Ich glaube, wenn einem völlig egal ist, was man tut, Hauptsache es ist lukrativ, dann gibt es wohl kaum etwas gewinnbringenderes, als Schrauben, Nägel und ähnliches herzustellen und zu verkaufen. Haben Sie schon mal Ihren Werkzeugkasten aufgemacht und geschaut, was sich darin alles befindet? Und, was haben Sie gefunden? Mit Sicherheit einen Berg diverser Schrauben, Muttern, Nägeln etc., fein verpackt in diversen Plastikschächtelchen. Und ich wette mit Ihnen, wenn Sie mal wieder in Ihrem Haushalt handwerklich unterwegs sind, werden Sie sich nicht die Mühe einer Bestandsaufnahme in Ihrem Werkzeugkasten machen, sondern schnurstracks in den nächsten Baumarkt gehen und sich ein umfangreiches Sortiment gängiger Eisenwaren zulegen. Das Ende vom Lied ist, dass Sie nur etwa 10% Ihres gerade eben getätigten Kaufs verbrauchen und der Rest in Ihr wahrscheinlich immer größer werdendes Lager nicht verbrauchter Eisenwaren wandern wird. Und genau das ist es, was diesen Beruf so lukrativ macht. Sie verkaufen Dinge, die die Menschen nicht wirklich brauchen. Jedenfalls nicht alle davon.

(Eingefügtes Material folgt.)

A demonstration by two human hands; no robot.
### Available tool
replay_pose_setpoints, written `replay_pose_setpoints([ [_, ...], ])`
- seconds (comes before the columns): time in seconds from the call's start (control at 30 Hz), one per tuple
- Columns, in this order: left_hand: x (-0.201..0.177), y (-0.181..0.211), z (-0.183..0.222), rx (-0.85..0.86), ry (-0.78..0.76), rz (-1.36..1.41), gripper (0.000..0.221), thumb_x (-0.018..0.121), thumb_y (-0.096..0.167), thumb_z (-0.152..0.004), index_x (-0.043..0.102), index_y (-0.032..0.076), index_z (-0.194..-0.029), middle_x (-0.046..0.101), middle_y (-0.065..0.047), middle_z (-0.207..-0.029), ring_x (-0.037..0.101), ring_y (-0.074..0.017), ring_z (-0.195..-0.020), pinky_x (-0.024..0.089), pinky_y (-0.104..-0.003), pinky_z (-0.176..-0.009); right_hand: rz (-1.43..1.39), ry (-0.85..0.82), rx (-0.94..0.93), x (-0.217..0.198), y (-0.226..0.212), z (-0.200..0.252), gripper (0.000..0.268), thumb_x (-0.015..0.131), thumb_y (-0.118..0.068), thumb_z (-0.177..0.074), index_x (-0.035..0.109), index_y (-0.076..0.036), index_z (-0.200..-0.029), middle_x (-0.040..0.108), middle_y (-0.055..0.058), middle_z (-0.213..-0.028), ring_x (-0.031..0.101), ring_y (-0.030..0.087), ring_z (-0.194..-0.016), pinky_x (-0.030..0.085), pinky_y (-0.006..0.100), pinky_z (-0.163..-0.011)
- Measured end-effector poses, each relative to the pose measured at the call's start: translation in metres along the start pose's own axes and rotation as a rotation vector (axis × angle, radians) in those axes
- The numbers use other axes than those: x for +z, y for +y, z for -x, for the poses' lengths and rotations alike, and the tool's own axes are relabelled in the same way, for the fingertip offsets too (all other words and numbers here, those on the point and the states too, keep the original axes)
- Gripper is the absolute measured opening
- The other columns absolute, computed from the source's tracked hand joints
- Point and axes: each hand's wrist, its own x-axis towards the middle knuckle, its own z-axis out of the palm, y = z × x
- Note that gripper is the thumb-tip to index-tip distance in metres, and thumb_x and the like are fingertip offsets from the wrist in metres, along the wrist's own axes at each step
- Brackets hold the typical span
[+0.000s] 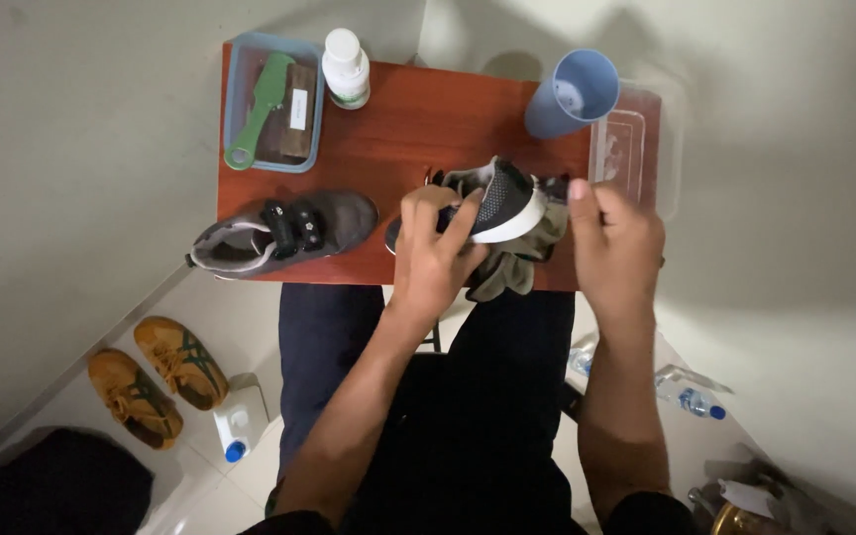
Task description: A person is seen refurbishing a black shoe by applying a liquid treatment to the sole with a brush and then buffing it with a cloth on a low table.
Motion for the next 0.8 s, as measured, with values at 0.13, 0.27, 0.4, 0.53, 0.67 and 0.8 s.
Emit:
replay_pose_setpoints([
  [0.13, 0.000, 0.005, -0.003, 0.003, -0.022, -0.032, 0.061, 0.087, 0.009, -0.073, 0.067, 0.011, -0.131, 0.053, -0.009, -0.116, 0.055, -0.0362, -0.116, 0.057, -0.046, -0.092, -0.001, 0.004, 0.008, 0.007, -0.001, 0.005, 0.049, 0.057, -0.027, -0.116, 0.053, -0.009, -0.070, 0.040, 0.006, -0.055, 0.039, 0.018, -0.056, 0.035, 0.031, -0.058],
  [0.27, -0.002, 0.008, -0.002, -0.029, -0.098, -0.124, 0.064, 0.088, 0.013, -0.072, 0.067, 0.012, -0.132, 0.054, -0.011, -0.119, 0.057, -0.0361, -0.117, 0.058, -0.044, -0.090, -0.018, -0.032, 0.048, 0.004, 0.009, 0.020, 0.041, 0.055, -0.026, -0.115, 0.054, -0.007, -0.079, 0.045, 0.009, -0.063, 0.043, 0.022, -0.063, 0.038, 0.035, -0.062],
  [0.4, -0.003, 0.011, -0.004, -0.037, -0.167, -0.203, 0.067, 0.089, 0.017, -0.070, 0.067, 0.014, -0.133, 0.056, -0.012, -0.121, 0.058, -0.0360, -0.118, 0.060, -0.043, -0.088, -0.028, -0.040, 0.086, 0.010, 0.011, 0.023, 0.034, 0.054, -0.025, -0.115, 0.055, -0.005, -0.087, 0.050, 0.013, -0.071, 0.048, 0.027, -0.070, 0.041, 0.039, -0.066],
  [0.53, -0.004, 0.005, -0.009, -0.060, -0.214, -0.266, 0.069, 0.090, 0.019, -0.069, 0.067, 0.015, -0.134, 0.056, -0.012, -0.123, 0.059, -0.0360, -0.119, 0.060, -0.042, -0.086, -0.039, -0.066, 0.109, 0.015, 0.022, 0.010, 0.030, 0.053, -0.024, -0.114, 0.055, -0.004, -0.092, 0.053, 0.015, -0.076, 0.051, 0.030, -0.075, 0.043, 0.041, -0.069],
  [0.67, -0.007, 0.002, -0.009, -0.087, -0.294, -0.359, 0.072, 0.091, 0.023, -0.068, 0.066, 0.017, -0.135, 0.057, -0.013, -0.126, 0.060, -0.0359, -0.120, 0.061, -0.041, -0.084, -0.058, -0.098, 0.151, 0.026, 0.028, 0.006, 0.025, 0.051, -0.023, -0.113, 0.056, -0.003, -0.100, 0.058, 0.019, -0.084, 0.056, 0.034, -0.082, 0.045, 0.045, -0.073],
  [0.8, -0.004, -0.002, -0.017, -0.114, -0.363, -0.451, 0.075, 0.092, 0.027, -0.066, 0.066, 0.018, -0.136, 0.059, -0.014, -0.129, 0.062, -0.0357, -0.121, 0.063, -0.039, -0.082, -0.074, -0.129, 0.184, 0.045, 0.025, 0.003, 0.023, 0.050, -0.022, -0.112, 0.057, -0.001, -0.108, 0.063, 0.022, -0.092, 0.061, 0.038, -0.089, 0.048, 0.048, -0.078],
])
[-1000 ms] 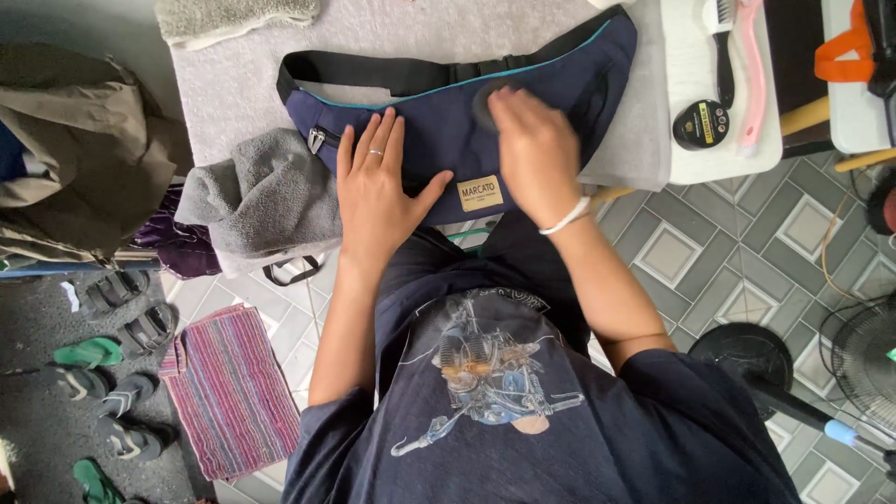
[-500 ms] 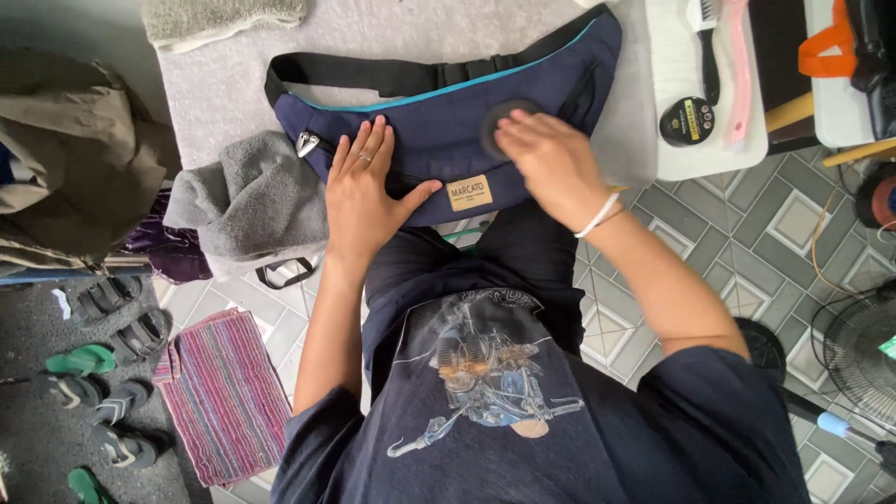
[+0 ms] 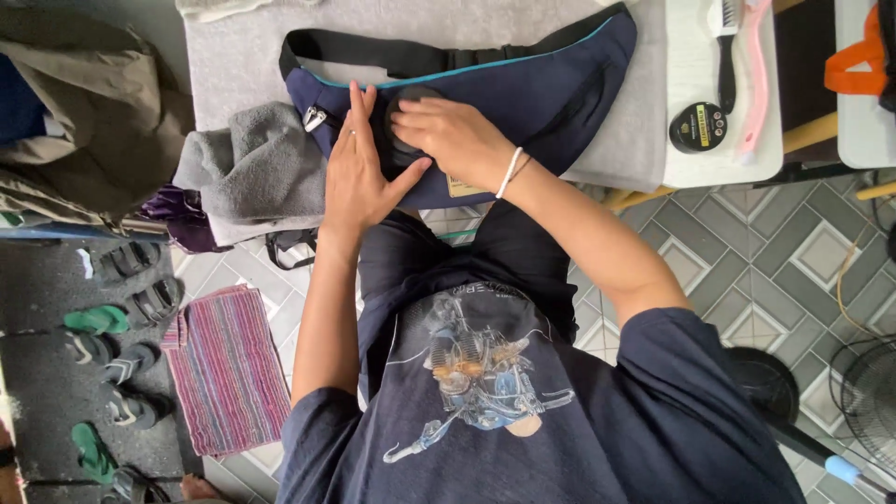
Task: Cleaning a blue and black waist bag using various brushes, a cloth, and cleaning solution on a towel-covered workbench.
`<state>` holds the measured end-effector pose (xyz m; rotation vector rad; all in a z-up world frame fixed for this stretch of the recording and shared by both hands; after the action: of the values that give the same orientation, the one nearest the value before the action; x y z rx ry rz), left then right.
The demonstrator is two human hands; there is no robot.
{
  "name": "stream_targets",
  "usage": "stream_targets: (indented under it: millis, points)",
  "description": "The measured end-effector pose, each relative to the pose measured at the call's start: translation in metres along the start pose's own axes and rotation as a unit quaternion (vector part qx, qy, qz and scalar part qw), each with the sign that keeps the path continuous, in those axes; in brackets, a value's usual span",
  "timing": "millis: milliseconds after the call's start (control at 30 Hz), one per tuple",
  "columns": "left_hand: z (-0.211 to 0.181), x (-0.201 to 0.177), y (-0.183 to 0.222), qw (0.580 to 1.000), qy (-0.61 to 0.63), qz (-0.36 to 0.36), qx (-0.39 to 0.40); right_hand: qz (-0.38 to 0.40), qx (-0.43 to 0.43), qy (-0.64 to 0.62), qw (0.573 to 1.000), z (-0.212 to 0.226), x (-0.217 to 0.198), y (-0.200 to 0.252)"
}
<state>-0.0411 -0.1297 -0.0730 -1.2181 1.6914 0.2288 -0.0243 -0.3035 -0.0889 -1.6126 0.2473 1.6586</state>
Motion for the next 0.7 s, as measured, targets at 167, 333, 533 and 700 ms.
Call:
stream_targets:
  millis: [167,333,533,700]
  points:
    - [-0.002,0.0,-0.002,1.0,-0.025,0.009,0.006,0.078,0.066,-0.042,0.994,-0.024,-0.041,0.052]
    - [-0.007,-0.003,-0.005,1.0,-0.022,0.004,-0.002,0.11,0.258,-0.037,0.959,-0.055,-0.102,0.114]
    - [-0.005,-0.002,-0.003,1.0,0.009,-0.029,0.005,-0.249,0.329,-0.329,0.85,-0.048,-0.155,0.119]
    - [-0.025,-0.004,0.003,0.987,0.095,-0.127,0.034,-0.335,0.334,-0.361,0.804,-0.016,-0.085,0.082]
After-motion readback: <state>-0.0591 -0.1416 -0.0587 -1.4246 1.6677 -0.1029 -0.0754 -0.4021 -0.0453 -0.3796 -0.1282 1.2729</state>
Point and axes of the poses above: each hand's wrist, its own y-axis away from the middle knuckle, its own x-axis out of the palm, z = x × y, the point moved 4 cm from there along -y, towards the middle knuckle, and after that the axes turned 1 degree about x, right-handed, at the moved point
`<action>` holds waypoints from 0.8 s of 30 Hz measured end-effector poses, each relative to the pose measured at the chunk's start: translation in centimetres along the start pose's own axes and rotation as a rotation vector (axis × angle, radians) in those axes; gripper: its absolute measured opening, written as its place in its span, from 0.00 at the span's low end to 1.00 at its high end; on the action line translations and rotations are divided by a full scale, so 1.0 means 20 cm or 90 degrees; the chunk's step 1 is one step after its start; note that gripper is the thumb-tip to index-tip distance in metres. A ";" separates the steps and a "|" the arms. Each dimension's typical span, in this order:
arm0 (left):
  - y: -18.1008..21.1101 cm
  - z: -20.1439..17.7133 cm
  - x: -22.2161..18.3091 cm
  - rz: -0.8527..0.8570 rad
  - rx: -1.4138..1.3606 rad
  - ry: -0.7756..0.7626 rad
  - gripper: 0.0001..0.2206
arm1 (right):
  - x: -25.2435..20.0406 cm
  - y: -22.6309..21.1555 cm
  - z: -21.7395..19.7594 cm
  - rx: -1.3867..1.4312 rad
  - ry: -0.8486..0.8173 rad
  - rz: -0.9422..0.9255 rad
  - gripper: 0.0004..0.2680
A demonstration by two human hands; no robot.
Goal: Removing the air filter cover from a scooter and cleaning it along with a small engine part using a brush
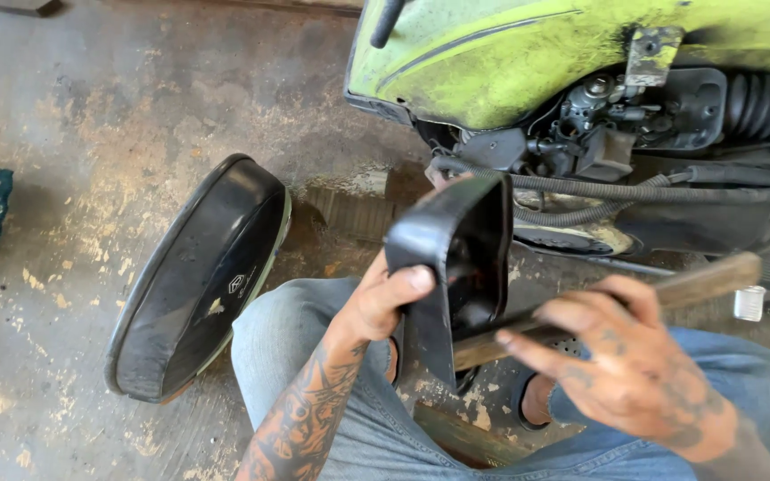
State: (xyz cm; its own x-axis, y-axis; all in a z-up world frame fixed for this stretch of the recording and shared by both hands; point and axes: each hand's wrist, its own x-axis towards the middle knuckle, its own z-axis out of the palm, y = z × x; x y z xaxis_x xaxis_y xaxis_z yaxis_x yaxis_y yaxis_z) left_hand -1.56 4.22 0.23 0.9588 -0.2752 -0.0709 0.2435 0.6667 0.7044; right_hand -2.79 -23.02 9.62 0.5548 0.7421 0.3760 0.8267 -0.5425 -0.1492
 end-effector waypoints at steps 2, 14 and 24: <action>0.18 0.25 0.06 0.019 0.133 -0.186 0.44 | -0.01 -0.01 0.04 0.015 -0.042 -0.054 0.21; -0.05 -0.04 0.04 -0.198 0.070 0.028 0.23 | -0.08 0.08 -0.06 0.047 -0.083 0.021 0.20; 0.17 0.05 0.01 -0.233 0.141 0.097 0.28 | -0.11 0.16 0.06 -0.031 0.022 0.023 0.16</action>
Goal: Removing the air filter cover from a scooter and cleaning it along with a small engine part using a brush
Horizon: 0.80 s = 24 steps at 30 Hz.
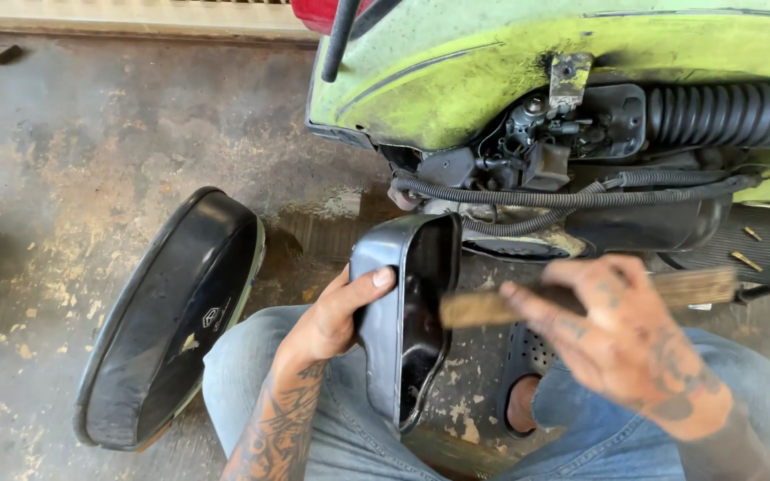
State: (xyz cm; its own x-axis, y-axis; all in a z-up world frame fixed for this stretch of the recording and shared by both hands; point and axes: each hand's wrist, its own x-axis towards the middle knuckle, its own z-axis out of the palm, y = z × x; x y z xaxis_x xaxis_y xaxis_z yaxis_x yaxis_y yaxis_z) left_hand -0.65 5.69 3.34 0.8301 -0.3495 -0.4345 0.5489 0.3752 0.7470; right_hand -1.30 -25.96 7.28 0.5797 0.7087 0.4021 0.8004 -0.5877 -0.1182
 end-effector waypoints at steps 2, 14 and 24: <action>0.04 0.05 -0.01 -0.052 -0.009 0.071 0.28 | -0.01 0.03 -0.03 -0.050 -0.009 0.030 0.20; 0.04 0.07 -0.02 -0.040 0.114 -0.048 0.26 | -0.02 0.01 0.07 0.106 -0.020 0.004 0.16; 0.04 0.10 0.01 -0.103 0.122 -0.013 0.31 | 0.12 0.07 -0.08 0.101 0.017 0.011 0.11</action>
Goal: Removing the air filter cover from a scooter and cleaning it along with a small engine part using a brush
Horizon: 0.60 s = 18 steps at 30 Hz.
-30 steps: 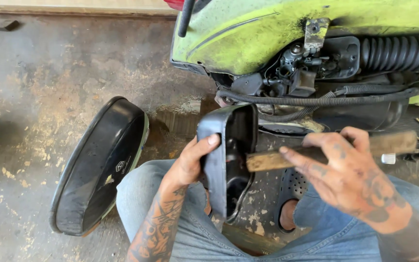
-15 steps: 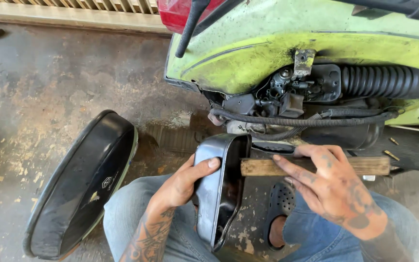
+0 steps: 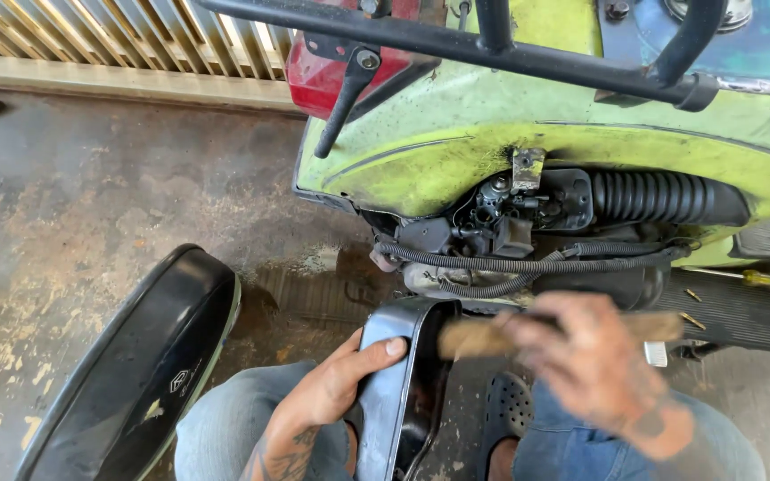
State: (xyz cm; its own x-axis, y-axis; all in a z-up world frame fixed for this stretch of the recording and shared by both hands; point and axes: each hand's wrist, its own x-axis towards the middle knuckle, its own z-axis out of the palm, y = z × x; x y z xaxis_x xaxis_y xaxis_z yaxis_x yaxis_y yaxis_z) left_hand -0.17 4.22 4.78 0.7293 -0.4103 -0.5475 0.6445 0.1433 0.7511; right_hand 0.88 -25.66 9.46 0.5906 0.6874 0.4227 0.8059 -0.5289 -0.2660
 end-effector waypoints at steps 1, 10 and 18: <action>0.01 0.01 0.00 -0.028 -0.045 0.033 0.30 | -0.03 0.03 -0.04 -0.086 0.012 0.080 0.15; -0.01 -0.01 0.01 -0.027 -0.093 0.034 0.27 | -0.08 0.08 0.00 -0.114 0.026 0.103 0.22; -0.04 -0.03 0.03 -0.032 -0.069 0.024 0.29 | -0.07 0.05 0.03 -0.121 0.022 0.029 0.19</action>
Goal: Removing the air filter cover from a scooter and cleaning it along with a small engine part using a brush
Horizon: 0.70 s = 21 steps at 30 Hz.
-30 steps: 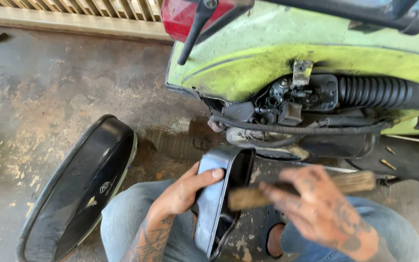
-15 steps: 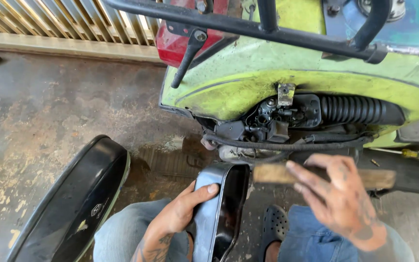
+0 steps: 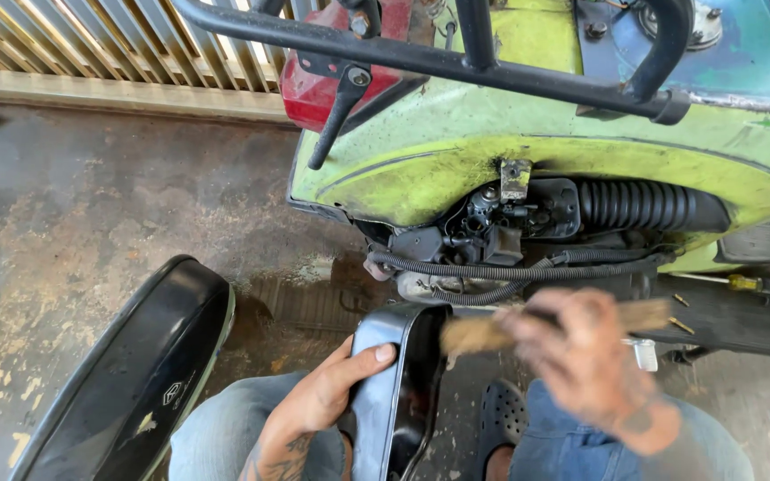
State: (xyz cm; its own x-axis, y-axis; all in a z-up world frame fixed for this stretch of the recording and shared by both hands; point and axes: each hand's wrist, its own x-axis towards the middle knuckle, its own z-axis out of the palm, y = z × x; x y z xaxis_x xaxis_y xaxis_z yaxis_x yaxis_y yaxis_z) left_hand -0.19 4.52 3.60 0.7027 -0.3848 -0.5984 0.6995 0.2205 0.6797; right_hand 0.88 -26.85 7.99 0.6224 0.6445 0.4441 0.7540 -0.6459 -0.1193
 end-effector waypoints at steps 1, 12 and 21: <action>0.01 0.02 0.00 -0.012 -0.009 0.027 0.29 | 0.03 0.01 -0.07 -0.051 0.012 0.075 0.18; 0.03 0.06 0.00 -0.045 -0.026 0.050 0.29 | 0.01 0.02 -0.05 -0.114 0.071 0.115 0.17; -0.05 0.04 0.06 -0.041 -0.004 -0.046 0.29 | 0.03 -0.02 0.00 -0.090 0.178 0.006 0.10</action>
State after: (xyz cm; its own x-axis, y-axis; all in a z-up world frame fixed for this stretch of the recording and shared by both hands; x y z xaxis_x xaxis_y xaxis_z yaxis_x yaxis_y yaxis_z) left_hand -0.19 3.11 2.54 0.6457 -0.4612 -0.6085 0.7435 0.1984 0.6386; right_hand 0.96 -26.19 8.26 0.5323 0.5136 0.6729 0.7000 -0.7141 -0.0087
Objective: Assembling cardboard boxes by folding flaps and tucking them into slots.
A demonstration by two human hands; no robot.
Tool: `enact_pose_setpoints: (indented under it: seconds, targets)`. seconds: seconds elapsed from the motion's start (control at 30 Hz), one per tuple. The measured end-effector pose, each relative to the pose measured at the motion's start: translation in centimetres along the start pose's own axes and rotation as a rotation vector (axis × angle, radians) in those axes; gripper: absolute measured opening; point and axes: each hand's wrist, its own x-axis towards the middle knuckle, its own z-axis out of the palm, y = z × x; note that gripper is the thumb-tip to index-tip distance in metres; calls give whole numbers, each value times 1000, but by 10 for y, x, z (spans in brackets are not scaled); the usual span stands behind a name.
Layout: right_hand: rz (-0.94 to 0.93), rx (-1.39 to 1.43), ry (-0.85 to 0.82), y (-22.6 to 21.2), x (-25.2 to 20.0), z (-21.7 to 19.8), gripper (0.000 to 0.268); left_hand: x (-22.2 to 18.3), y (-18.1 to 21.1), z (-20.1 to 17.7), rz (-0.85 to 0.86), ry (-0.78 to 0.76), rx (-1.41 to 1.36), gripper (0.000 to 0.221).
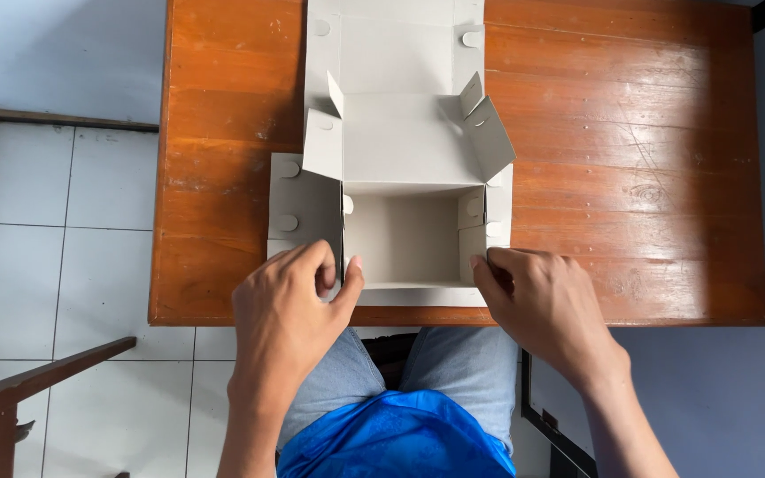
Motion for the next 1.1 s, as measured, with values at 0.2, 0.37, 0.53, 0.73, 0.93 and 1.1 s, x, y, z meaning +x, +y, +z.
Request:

Haben Sie sich schon mal überlegt, welchen Beruf Sie auf keinen Fall ausüben würden, egal wie viel Geld man damit verdienen könnte? Ich ja. Mitarbeiter eines Beerdigungsinstitutes. Ich meine jetzt nicht die, die die Toten waschen, einbalsamieren und in Kleidung hüllen, als hätten sie gleich einen Fototermin. Nein, ich meine die, die den Angehörigen im Todesfall klar machen, dass ein Kirschbaumsarg gegenüber einem Eichensarg gravierende Vorteile in Sachen Qualität, Langlebigkeit und Bequemlichkeit für den Toten hat.
Wie man ein normales Verkaufsgespräch beginnt, weiß ja jeder. Aber wie beginnt man ein Verkaufsgespräch in einem Beerdigungsinstitut? Kaltakquise auf der grünen Wiese fällt ja praktisch aus: "Guten Tag, wir von der Firma "Ruhe sanft und ewig" wollten ihnen unser neues Leistungsportfolio vorstellen. Hätten sie einen Augenblick Zeit für ein paar Fragen?".
Und wenn man den Kunden schon von früheren Geschäften her kennt, sind Floskeln wie, "Guten Tag, Frau Meier. Schön, mal wieder von ihnen zu hören." und, "Bis zum nächsten Mal!" auch eher unangebracht.